The list of health benefits that come along with regular exercise may have grown with a new study uncovering a link between staying active and the size of parts of the brain responsible for memory and learning capabilities.
Even better, the exercise doesn't have to be overly intense or prolonged to have brain boosting effects, according to the experts behind the study. The team included researchers from the Pacific Neuroscience Institute Brain Health Center (PBHC) at Providence Saint John's Health Center and Washington University in St. Louis.
The study looked at magnetic resonance imaging ( MRI) brain scans of 10,125 people, finding those who said they regularly engaged in some kind of physical activity – like walking, running, or sports – had larger brain volumes in specific areas.
Those areas included the 'decision making' frontal lobe and the hippocampus – a part of the brain that's important in how memories are stored and handled. The study also measured the total volume of each brain's gray matter, which helps the brain process information, the its connective white matter.
"We found that even moderate levels of physical activity, such as taking fewer than 4,000 steps a day, can have a positive effect on brain health," says psychiatrist and neuroscientist David Merrill from the PBHC.
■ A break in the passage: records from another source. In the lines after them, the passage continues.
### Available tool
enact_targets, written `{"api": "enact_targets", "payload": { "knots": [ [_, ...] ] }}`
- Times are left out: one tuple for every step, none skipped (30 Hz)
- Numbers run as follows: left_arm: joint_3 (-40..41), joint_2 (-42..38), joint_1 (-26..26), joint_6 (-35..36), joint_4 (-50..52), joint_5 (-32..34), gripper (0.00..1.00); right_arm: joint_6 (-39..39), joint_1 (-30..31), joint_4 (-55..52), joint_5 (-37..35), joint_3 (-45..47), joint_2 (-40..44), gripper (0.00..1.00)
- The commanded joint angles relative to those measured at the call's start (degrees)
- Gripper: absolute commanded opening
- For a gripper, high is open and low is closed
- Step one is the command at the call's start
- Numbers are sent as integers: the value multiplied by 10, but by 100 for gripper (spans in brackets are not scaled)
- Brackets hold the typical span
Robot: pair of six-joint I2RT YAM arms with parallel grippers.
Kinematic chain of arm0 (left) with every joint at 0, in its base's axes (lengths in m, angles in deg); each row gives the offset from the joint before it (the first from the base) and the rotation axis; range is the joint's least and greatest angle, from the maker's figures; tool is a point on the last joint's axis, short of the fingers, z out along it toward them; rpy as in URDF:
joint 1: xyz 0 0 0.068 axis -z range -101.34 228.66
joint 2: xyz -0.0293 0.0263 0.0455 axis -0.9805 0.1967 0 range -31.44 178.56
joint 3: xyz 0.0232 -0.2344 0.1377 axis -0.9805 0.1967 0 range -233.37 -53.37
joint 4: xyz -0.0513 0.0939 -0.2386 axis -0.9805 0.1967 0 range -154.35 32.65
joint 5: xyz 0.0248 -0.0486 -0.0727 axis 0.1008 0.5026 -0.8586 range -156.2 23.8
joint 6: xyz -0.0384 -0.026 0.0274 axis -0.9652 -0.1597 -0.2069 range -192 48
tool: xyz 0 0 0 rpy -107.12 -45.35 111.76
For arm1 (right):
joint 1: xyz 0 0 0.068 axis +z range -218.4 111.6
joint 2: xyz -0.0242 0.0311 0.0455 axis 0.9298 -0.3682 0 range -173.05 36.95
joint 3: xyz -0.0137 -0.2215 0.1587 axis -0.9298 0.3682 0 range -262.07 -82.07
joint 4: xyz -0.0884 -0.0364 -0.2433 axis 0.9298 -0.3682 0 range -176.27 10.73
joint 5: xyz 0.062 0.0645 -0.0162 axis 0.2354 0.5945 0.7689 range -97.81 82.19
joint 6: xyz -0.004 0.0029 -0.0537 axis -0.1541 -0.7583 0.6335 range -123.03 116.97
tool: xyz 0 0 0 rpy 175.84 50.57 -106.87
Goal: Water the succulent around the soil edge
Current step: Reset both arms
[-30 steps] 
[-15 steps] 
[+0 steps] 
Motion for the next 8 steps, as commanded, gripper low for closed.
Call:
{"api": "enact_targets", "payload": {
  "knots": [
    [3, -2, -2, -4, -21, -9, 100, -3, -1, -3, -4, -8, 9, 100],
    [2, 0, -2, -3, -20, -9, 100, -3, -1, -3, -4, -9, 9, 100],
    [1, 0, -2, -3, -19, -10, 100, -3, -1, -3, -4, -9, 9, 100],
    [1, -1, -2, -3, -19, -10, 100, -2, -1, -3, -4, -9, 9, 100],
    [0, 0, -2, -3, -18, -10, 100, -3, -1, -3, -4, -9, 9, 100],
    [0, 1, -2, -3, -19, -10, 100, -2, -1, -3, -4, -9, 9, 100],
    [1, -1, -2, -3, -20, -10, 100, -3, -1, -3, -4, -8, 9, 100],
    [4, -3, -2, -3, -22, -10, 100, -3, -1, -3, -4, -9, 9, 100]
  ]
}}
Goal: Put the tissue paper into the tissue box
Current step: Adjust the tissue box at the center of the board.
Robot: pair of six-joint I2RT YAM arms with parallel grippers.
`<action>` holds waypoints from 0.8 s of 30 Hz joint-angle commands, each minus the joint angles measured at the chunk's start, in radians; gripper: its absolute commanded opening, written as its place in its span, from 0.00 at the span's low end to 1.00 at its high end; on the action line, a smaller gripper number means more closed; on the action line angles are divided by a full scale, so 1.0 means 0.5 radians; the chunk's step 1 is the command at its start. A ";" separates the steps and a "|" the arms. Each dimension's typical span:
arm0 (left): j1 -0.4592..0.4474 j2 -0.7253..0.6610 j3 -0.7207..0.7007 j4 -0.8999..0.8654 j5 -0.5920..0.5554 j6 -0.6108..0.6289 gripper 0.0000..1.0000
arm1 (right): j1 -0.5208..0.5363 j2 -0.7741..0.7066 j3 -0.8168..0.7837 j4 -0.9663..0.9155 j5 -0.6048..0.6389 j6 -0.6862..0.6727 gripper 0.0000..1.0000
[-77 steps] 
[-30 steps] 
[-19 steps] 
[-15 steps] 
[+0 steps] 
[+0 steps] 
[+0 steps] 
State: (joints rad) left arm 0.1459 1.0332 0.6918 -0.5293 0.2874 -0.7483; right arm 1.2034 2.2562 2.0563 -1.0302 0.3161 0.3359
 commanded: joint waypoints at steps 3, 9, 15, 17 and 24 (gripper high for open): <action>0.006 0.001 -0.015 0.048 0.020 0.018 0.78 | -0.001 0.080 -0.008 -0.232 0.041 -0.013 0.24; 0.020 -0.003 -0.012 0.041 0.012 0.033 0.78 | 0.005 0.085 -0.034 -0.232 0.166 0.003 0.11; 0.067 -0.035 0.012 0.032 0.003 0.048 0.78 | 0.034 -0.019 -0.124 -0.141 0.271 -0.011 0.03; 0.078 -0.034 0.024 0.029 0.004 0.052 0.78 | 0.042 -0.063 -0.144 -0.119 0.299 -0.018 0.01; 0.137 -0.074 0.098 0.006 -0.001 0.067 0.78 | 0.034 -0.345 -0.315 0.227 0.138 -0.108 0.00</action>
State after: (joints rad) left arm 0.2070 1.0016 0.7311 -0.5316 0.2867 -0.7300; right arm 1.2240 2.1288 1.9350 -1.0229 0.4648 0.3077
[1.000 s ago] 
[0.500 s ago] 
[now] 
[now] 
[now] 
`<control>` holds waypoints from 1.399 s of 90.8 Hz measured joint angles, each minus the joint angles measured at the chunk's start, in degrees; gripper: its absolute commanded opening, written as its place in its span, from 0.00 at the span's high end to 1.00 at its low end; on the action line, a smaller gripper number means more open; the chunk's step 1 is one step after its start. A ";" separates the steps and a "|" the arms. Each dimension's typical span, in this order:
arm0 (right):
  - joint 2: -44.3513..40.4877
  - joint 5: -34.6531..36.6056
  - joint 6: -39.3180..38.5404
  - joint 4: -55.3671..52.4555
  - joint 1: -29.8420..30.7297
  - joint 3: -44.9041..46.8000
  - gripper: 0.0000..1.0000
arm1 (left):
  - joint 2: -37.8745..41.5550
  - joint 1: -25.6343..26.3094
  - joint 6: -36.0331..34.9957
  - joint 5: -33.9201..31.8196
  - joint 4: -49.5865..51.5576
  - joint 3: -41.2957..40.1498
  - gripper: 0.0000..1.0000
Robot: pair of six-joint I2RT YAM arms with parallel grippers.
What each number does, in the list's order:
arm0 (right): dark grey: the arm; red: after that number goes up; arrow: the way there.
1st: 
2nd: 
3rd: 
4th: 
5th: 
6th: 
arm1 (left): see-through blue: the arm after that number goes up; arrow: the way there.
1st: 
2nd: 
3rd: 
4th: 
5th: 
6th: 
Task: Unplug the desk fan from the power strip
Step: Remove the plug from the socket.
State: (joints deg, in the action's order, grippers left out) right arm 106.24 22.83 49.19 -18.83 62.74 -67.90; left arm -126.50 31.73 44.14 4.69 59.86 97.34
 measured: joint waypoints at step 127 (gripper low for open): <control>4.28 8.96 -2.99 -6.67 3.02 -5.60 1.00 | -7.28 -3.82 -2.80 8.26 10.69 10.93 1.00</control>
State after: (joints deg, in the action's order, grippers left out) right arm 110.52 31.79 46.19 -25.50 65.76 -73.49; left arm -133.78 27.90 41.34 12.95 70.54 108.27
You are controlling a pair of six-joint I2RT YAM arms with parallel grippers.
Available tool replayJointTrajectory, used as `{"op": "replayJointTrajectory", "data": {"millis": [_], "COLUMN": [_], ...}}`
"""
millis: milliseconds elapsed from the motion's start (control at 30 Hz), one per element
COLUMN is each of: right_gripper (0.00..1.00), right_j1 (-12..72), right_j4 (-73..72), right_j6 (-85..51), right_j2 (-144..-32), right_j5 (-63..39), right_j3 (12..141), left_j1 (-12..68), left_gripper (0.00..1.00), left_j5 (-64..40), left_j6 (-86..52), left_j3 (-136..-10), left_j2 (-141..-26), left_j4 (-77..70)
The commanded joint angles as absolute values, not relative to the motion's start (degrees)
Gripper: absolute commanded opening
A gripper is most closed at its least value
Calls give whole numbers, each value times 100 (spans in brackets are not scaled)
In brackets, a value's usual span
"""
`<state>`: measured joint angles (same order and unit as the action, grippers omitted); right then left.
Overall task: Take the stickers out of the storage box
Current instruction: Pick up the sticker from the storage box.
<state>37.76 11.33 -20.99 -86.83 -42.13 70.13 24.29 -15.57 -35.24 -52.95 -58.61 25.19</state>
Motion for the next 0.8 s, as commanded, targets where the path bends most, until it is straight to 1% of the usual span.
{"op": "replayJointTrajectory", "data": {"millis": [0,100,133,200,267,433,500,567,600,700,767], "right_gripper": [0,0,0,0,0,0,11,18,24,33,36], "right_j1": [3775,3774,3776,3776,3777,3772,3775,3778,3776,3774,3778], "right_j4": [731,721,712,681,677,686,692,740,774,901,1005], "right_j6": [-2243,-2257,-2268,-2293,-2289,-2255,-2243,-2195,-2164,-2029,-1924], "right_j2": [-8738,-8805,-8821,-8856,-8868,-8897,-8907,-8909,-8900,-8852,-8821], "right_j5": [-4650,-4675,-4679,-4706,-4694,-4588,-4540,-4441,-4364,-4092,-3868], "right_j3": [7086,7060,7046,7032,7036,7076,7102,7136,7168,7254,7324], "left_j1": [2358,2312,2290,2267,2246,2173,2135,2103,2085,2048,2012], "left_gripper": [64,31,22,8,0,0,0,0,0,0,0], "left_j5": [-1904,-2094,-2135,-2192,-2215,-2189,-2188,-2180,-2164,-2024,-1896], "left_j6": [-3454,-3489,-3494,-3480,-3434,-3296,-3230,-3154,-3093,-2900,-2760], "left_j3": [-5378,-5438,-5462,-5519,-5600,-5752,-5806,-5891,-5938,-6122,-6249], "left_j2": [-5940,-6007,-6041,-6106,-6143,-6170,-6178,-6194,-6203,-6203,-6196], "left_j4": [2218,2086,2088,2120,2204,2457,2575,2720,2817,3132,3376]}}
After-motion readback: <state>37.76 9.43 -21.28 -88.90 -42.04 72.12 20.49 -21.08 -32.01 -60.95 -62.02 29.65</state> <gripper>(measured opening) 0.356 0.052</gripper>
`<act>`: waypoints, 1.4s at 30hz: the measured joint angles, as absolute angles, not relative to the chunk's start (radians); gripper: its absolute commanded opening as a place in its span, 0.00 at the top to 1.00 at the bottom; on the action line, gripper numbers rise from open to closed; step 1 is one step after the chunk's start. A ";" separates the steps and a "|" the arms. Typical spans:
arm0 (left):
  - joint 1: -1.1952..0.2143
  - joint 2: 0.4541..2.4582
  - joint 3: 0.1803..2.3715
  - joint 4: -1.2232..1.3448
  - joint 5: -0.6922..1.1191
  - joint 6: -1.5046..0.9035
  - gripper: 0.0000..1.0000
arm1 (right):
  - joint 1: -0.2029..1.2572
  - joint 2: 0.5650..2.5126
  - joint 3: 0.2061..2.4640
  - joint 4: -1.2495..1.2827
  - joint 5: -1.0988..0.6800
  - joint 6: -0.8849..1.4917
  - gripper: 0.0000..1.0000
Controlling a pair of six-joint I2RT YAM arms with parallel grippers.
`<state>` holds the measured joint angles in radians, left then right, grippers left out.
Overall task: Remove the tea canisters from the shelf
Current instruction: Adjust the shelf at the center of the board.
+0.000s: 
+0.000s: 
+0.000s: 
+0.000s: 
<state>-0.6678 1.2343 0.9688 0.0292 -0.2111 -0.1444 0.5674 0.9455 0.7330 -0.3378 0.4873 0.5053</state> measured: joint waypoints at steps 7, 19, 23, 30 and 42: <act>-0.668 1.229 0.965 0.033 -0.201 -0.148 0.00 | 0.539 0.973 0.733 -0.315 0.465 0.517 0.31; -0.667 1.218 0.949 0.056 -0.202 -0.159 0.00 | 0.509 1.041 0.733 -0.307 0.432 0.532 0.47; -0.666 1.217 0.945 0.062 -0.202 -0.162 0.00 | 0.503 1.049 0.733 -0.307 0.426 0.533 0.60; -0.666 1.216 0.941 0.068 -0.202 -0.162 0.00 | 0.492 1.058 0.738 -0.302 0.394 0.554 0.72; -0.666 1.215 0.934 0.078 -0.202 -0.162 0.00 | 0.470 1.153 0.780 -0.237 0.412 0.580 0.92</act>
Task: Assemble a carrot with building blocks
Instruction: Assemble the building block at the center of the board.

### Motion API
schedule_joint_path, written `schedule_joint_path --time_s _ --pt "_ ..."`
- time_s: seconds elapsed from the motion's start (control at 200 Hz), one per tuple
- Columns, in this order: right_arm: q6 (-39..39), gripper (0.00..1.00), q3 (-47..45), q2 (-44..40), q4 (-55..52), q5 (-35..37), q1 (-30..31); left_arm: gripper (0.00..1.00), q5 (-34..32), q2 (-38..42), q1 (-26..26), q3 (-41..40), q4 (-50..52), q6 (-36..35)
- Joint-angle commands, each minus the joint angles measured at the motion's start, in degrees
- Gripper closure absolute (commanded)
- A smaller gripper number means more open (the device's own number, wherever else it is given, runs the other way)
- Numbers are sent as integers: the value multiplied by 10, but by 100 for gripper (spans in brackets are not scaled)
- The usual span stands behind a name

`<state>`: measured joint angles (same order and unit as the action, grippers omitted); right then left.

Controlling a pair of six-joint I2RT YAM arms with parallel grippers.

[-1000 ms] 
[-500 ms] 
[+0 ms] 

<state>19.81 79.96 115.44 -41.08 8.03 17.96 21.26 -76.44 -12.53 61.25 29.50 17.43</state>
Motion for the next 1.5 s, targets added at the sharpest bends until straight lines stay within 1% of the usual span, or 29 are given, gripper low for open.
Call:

"This is much less than the often-suggested 10,000 steps, making it a more achievable goal for many people."
While brain volume doesn't automatically indicate improved functionality, it's often taken as a fair indicator of changes in cognitive abilities.
This study doesn't go into detail in terms of how these brain boosts might manifest themselves in people who exercise regularly, but we know what these regions are responsible for, so memory and learning may well be enhanced.
There are numerous reasons why regular activity might boost neurological functions, including the way that exercise improves blood flow around the body (including to the brain), and increases the levels of certain proteins that keep neurons healthy.
And this of course becomes more important the older we get, as the likelihood of developing neurodegenerative diseases increases. It's thought that bigger brain volumes can help can help delay the cognitive decline that comes that comes along with conditions such as Alzheimer's, for example.
Previous studies have also found an association between higher levels of activity and a lower risk of dementia. They're not enough to prove direct cause and effect, but there does seem to be some kind of relationship here.
The researchers want to see more done to raise awareness of the benefits of exercising, and carrying on exercising in later life. Even if you don't feel able to hit 10,000 steps a day, your body and brain are still benefiting from the activity.
"Our research supports earlier studies that show being physically active is good for your brain," says radiologist Cyrus Raji from Washington University in St. Louis.
"Exercise not only lowers the risk of dementia but also helps in maintaining brain size, which is crucial as we age."
The research has been published in the Journal of Alzheimer's Disease.